For realisation following concepts has been used.
- Clean architecture
- Domain driven design
- Message pipeline (Request -> Authorization -> Validation -> Handler -> Result -> Response) using Mediator
- ORM using Dapper
Important! There aren't any src/Presentation/appsettings.json files included in this repository. Create these files manually with following content.
{
"AllowedHosts": "*",
"ConnectionStrings": {
"Default": "Data Source=[DATABASE_NAME].db; Mode=ReadWrite",
"Passport": "Data Source=[DATABASE_NAME].db; Mode=ReadWrite",
"PhysicalData": "Data Source=[DATABASE_NAME].db; Mode=ReadWrite"
},
"DataProtection": {
"KeyStoragePath": "[PATH]",
"EncryptionKey": "[KEY]"
},
"SignatureHash": {
"PublicKey": "[KEY]"
},
"Logging": {
"LogLevel": {
"Default": "Information",
"Microsoft.AspNetCore": "Information",
"Microsoft.AspNetCore.DataProtection": "Information"
}
},
"JwtSetting": {
"SecretKey": "[KEY]",
"Issuer": "https://localhost:[PORT]",
"Audience": "https://localhost:[PORT]"
}
}
- For reference to generate a database see src/Infrastructure/Extension/Passport/...Extension.cs.

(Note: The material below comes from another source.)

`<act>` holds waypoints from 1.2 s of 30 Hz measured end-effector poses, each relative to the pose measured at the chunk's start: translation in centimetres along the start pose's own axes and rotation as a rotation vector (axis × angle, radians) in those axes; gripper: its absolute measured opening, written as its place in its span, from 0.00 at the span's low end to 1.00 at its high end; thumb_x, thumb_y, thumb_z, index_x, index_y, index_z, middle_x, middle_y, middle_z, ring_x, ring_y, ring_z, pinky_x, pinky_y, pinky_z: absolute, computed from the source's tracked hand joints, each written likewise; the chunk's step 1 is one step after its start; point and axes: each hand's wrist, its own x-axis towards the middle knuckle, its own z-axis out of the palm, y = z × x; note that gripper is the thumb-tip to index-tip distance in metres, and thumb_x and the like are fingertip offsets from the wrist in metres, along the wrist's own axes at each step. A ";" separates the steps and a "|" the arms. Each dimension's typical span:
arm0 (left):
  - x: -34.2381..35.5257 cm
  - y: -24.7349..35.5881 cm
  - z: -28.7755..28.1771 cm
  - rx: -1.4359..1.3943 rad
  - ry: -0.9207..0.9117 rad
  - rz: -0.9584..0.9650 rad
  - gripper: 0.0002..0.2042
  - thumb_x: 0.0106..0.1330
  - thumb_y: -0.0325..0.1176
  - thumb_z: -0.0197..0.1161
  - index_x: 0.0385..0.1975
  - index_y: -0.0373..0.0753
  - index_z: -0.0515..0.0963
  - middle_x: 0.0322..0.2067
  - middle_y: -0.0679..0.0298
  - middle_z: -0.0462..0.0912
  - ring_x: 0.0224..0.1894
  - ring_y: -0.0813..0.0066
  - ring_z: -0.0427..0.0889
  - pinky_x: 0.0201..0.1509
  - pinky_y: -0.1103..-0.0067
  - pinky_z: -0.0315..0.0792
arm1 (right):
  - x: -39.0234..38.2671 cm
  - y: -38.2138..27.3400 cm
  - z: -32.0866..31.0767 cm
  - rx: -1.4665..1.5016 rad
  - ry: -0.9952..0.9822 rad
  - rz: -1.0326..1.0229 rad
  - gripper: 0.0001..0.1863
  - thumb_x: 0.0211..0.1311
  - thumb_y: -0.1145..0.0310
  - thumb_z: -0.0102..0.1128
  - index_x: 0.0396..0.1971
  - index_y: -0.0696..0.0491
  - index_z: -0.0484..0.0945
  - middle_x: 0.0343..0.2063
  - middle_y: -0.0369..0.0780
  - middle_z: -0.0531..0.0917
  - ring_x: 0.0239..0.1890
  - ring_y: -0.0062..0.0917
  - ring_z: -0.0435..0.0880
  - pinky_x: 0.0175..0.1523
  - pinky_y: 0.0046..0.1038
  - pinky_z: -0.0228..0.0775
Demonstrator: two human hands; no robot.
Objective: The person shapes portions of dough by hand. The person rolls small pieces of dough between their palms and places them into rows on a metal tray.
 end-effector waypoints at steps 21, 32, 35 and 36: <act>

- Use interface src/Application/Interface/DataAccess/IDataAccess for implementing any relational database and mark an inherited class with the interface IPassportDataAccess (see src/Infrastructure/DataAccess/PassportDataAccess.cs).
Note: Each passport can be enabled by an existing authority. Initial this authorized passport must be created manually in the database.